2. Every Ten Stories in Ten Weeks class I taught. All those students were truly amazing. Like champs, they were open to everything I threw at them, and then they asked for more.

3. I now teach playwriting and screenwriting at Lesley University’s low-residency MFA program where one of my former Grub Street screenwriting students, Terry Johnson, recently received his MFA in Writing for Stage and Screen. It was amazing to teach him once again. But what was even more amazing was when he thanked me at graduation for helping him become the writer he is today. Now THAT was a magical moment. And without Grub, that would have never happened.

RUN FOR GRUB: Grub Street almost closed in 2001, but--thank goodness--it reinvented itself as a nonprofit instead.
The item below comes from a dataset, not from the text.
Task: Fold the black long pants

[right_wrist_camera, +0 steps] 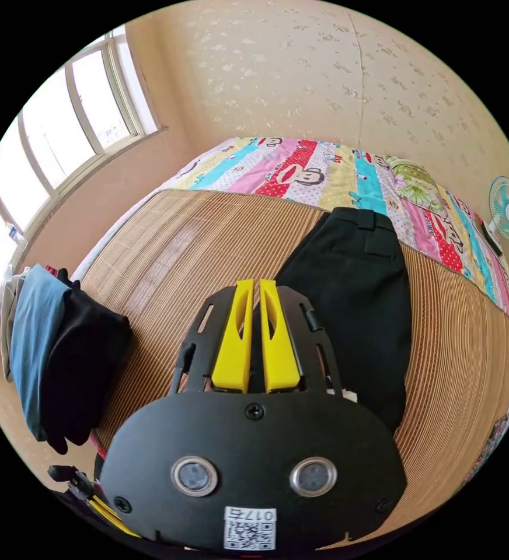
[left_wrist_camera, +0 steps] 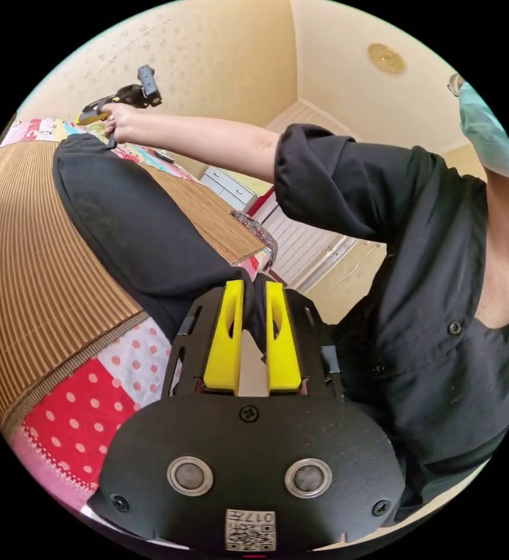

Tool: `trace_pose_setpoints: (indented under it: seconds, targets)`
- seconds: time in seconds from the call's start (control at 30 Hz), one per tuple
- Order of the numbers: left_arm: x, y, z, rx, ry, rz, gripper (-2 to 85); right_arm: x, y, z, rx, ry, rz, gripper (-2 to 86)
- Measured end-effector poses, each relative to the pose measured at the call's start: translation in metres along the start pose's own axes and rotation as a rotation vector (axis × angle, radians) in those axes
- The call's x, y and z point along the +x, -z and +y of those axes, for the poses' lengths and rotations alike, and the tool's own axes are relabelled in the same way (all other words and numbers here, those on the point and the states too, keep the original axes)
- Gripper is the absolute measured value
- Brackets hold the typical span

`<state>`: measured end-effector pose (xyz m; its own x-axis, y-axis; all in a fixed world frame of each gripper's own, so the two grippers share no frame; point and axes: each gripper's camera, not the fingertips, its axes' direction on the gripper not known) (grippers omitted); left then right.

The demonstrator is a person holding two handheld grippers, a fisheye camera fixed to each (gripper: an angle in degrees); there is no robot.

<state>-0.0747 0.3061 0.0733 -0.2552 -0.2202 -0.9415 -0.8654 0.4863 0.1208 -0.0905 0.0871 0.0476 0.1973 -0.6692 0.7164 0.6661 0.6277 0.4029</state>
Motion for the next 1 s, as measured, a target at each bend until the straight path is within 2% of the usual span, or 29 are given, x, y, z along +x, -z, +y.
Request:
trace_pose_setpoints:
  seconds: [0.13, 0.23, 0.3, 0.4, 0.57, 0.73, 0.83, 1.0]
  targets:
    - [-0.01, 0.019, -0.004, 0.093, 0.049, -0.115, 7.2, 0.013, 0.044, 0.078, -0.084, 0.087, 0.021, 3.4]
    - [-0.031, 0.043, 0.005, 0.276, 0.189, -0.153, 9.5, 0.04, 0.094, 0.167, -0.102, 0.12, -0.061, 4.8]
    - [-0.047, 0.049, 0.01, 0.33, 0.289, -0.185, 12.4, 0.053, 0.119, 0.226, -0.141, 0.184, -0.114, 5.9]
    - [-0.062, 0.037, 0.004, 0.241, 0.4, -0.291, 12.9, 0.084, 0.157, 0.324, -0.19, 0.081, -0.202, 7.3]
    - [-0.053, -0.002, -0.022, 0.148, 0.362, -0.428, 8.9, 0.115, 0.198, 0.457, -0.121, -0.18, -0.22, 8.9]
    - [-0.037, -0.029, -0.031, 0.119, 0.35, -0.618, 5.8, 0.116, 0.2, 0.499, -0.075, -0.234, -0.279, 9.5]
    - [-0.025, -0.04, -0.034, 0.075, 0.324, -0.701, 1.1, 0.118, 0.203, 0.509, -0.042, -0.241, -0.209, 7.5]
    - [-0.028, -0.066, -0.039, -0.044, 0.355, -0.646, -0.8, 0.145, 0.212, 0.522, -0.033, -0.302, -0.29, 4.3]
What would you have lost if Grub had withered away eight years ago?
JAMI BRANDLI: I actually don’t want to think about that. A good chunk of my writing and teaching life would have never happened, and I would have never met many of my amazing friends. Grub Street has influenced so much of who I am now that it would have been like a parent dying if Grub had died in 2001.

RUN FOR GRUB: How does the magic of LA compare to the magic of Grub Street?
JAMI BRANDLI: It doesn’t compare because there isn’t anything remotely like Grub Street in LA! It’s depressing. However, I do get to come back to Boston twice a year while I teach at Lesley for the Winter and Fall residencies, so I do my best to get in my Grub time. I miss you, Grub!!!